DeepSeek has permanently slashed the price of its flagship V4-Pro model, cutting DeepSeek V4-Pro API prices by 75% and taking the service to a quarter of its original level. The move is a clear bid to make premium AI usage cheaper and more attractive, especially in a market where compute access is often the real bottleneck, not model quality.
The Chinese AI startup said the V4-Pro API now costs 0.025-6 yuan per million tokens, or about $0.0035 to $0.83, depending on how it is used. That compares with the previous 0.1-24 yuan range. In plain English: DeepSeek just made its top-end model much easier to slot into products without the bill looking like a small national budget.
DeepSeek V4-Pro API prices drop to a quarter
Tokens are the chunks of text an AI model processes, so pricing per million tokens is the number developers actually care about. DeepSeek did not say whether the cut was tied to a bigger supply of Huawei Ascend 950 chips, but the timing is hard to ignore. Cheaper inference usually follows cheaper hardware, or at least a company pretending it found a magical coupon in the server room.

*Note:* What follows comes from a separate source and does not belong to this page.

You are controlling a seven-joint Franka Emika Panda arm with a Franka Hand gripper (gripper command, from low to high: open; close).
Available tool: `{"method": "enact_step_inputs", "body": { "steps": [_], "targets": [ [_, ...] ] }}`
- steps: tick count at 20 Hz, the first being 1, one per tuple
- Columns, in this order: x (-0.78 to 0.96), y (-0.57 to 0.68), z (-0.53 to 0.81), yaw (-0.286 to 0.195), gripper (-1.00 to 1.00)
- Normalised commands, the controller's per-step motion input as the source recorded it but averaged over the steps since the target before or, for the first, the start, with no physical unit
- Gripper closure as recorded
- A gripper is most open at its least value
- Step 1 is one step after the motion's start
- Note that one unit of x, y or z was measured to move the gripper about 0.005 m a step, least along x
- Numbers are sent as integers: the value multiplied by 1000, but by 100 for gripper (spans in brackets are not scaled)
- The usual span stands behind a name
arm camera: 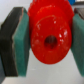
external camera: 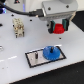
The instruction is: Insert the blue gear onto the right peg, followed by the red gear
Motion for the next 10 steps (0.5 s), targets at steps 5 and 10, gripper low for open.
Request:
{"method": "enact_step_inputs", "body": {
  "steps": [5, 10],
  "targets": [
    [730, -251, 62, 0, 100],
    [520, -248, -19, 0, 100]
  ]
}}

The company had previously said V4-Pro could cost up to 12 times more than the lighter Flash version because of limits in high-performance computing capacity. It also said prices should fall sharply after a mass rollout of Huawei Ascend 950 supernodes in the second half of the year. That earlier warning now reads less like a disclaimer and more like a roadmap.
Huawei chips are part of the story
DeepSeek’s pricing move also sits inside a bigger hardware squeeze. U.S. export controls have helped Huawei’s AI chip business by blocking Nvidia from selling its most advanced semiconductors in China, but restrictions on chip-making equipment have still limited Huawei’s ability to scale production of Ascend processors. In other words, the market is being reshaped by sanctions and supply constraints as much as by model performance.
For developers, the immediate winner is obvious:
- Lower costs
- More room to experiment
- A stronger case for using V4-Pro instead of downgrading to a cheaper model
For rivals, the pressure is just as obvious. Once one serious AI player starts discounting its flagship so aggressively, everyone else has to decide whether to follow or explain why their bills look so much healthier.
What developers will do next
The interesting question is whether this is a one-off pricing reset or the start of a broader race to the bottom in AI APIs. If DeepSeek can sustain these rates while scaling usage, it will strengthen the case for Chinese cloud and chip stacks as a cheaper alternative to the usual Nvidia-centered playbook. If not, the discount will be remembered as a sharp promo with a short shelf life.